Secondly, I mentioned Ophelia Benson’s questions for Mooney. Honestly, these questions are the best critique of the Mooney’s position on the Mooney and Kirshenbaum versus Myer’s debacle. She also points out why standing up to absurd ritualism that forces itself on others is important, regardless of how one feels above tone or religion. Strangely, however, I think Benson’s questions do actually point out the effectiveness of using a moderated tone.

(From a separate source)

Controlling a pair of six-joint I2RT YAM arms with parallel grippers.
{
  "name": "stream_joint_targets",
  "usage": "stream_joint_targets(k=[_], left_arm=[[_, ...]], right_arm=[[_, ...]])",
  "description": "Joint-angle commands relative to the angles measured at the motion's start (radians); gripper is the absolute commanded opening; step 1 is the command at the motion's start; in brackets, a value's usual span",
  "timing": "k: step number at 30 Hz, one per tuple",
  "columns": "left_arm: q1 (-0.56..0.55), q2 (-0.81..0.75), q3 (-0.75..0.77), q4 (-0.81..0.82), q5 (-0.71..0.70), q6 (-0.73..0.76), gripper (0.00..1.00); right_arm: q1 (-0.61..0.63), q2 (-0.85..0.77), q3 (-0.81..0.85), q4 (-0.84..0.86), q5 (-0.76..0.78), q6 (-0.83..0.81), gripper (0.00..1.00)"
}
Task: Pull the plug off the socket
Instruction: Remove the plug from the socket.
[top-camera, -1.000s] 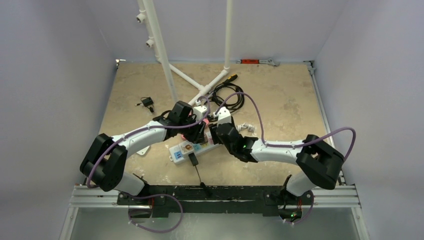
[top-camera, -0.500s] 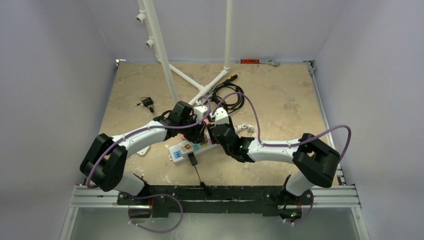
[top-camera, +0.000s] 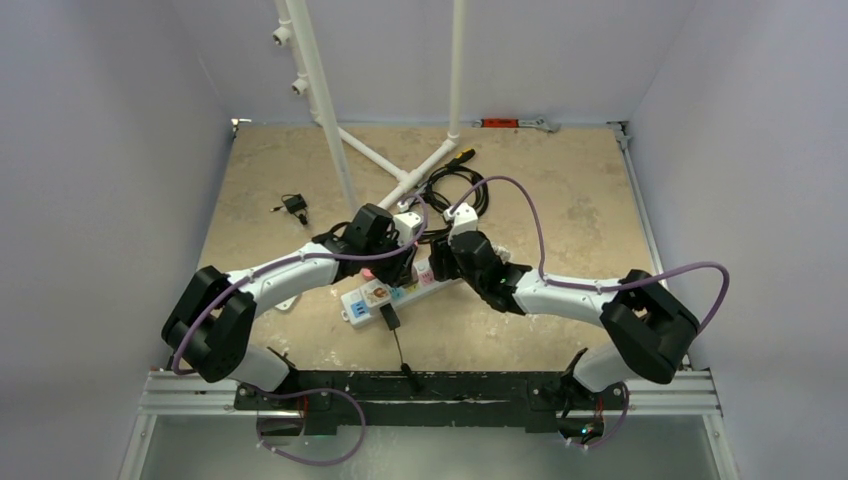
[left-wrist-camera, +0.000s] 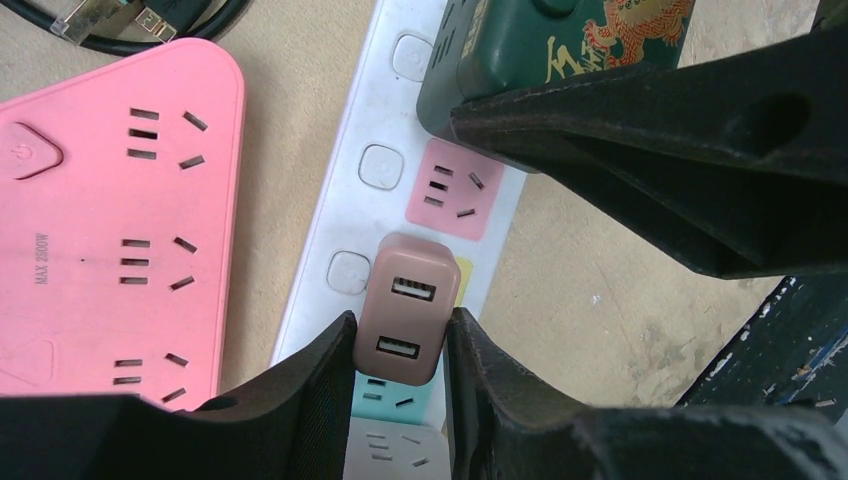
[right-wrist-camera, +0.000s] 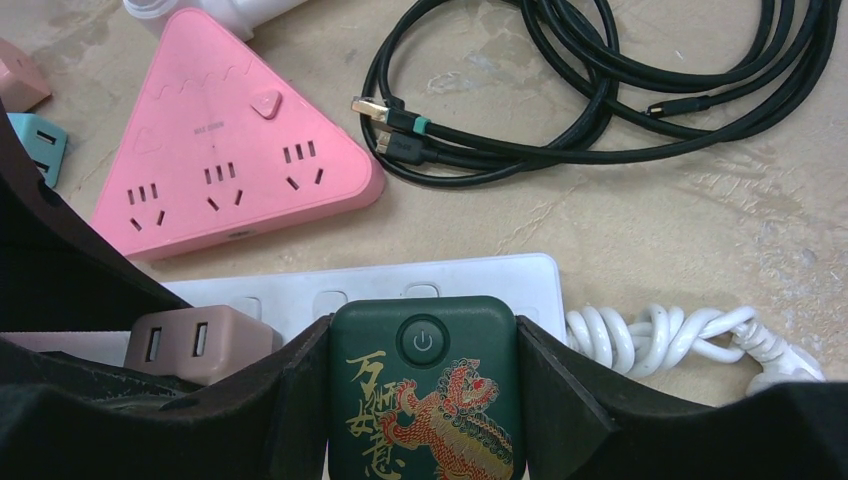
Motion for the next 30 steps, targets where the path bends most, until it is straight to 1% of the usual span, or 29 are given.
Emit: stream_joint_targets(k=[1, 9, 11, 17, 18, 21, 24, 28, 30], left_arm=[[-0.006, 0.023, -0.002, -0.080, -0.079, 0.016, 0.00], [-0.026, 0.012, -0.001, -0.083, -0.113, 0.015, 0.00], [-0.044, 0.013, 0.001, -0.084, -0.130, 0.012, 0.00], [-0.095, 0.030, 0.005, -0.086, -0.159, 0.007, 0.00], [-0.102, 0.034, 0.005, -0.084, -0.159, 0.006, 0.00], [-0.116, 0.049, 0.006, -0.082, -0.156, 0.003, 0.00], [-0.128, 0.069, 0.014, -0.076, -0.153, 0.004, 0.00], [-0.138, 0.096, 0.026, -0.071, -0.146, 0.002, 0.00], [-0.139, 0.102, 0.025, -0.069, -0.137, -0.002, 0.00]], right_arm=[[-0.023, -0.027, 0.008, 0.061, -0.003, 0.027, 0.00], [-0.024, -0.059, -0.004, 0.049, 0.045, 0.035, 0.00], [-0.023, -0.075, -0.011, 0.047, 0.084, 0.031, 0.00], [-0.021, -0.116, -0.015, 0.028, 0.136, 0.044, 0.00], [-0.022, -0.119, -0.016, 0.027, 0.163, 0.034, 0.00], [-0.015, -0.125, -0.025, 0.033, 0.178, 0.029, 0.00], [0.024, -0.105, -0.021, 0.031, 0.214, 0.027, 0.00], [0.130, -0.062, 0.011, -0.022, 0.339, 0.052, 0.00], [0.157, -0.047, 0.017, -0.036, 0.363, 0.065, 0.00]])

While I am mentioning Butterflies and Wheels, I read something reposted there by Marieme Helie Lucas that put the speech in Cairo into an uncomfortable light. While you will often find me foaming about the mouth about how we should not be monolithic in our framing of culture(s) and how we shouldn’t treat abstracts like they were physically real, I completely missed that Obama did it in the Cairo speech. Lucas says,
First of all, Obama’s discourse is addressed to ‘Islam’, as if an idea, a concept, a belief, could hear him. As if those were not necessarily mediated by the people who hold these views, ideas, concepts or beliefs. As Soheib Bencheikh, former Great Mufti of Marseilles, now Director of the Institute of High Islamic Studies in Marseilles, used to say: ‘I have never seen a Qur’an walking in the street’…
Can we imagine for one minute that Obama would address himself to ‘ Christianity’ or to ‘Buddhism’? No, he would talk to Christians or Buddhists as to real people, keeping in mind all their differences. Obama is essentializing Islam, ignoring the large differences that exist among Muslim believers themselves, in terms of religious schools of thought and interpretations, cultural differences and political opinions. These differences indeed make it totally irrelevant to speak about ‘Islam’ in such a totalizing way. Obama would not dare essentialize, for instance, Christianity in such a way, ignoring the huge gap between Opus Dei and liberation theology…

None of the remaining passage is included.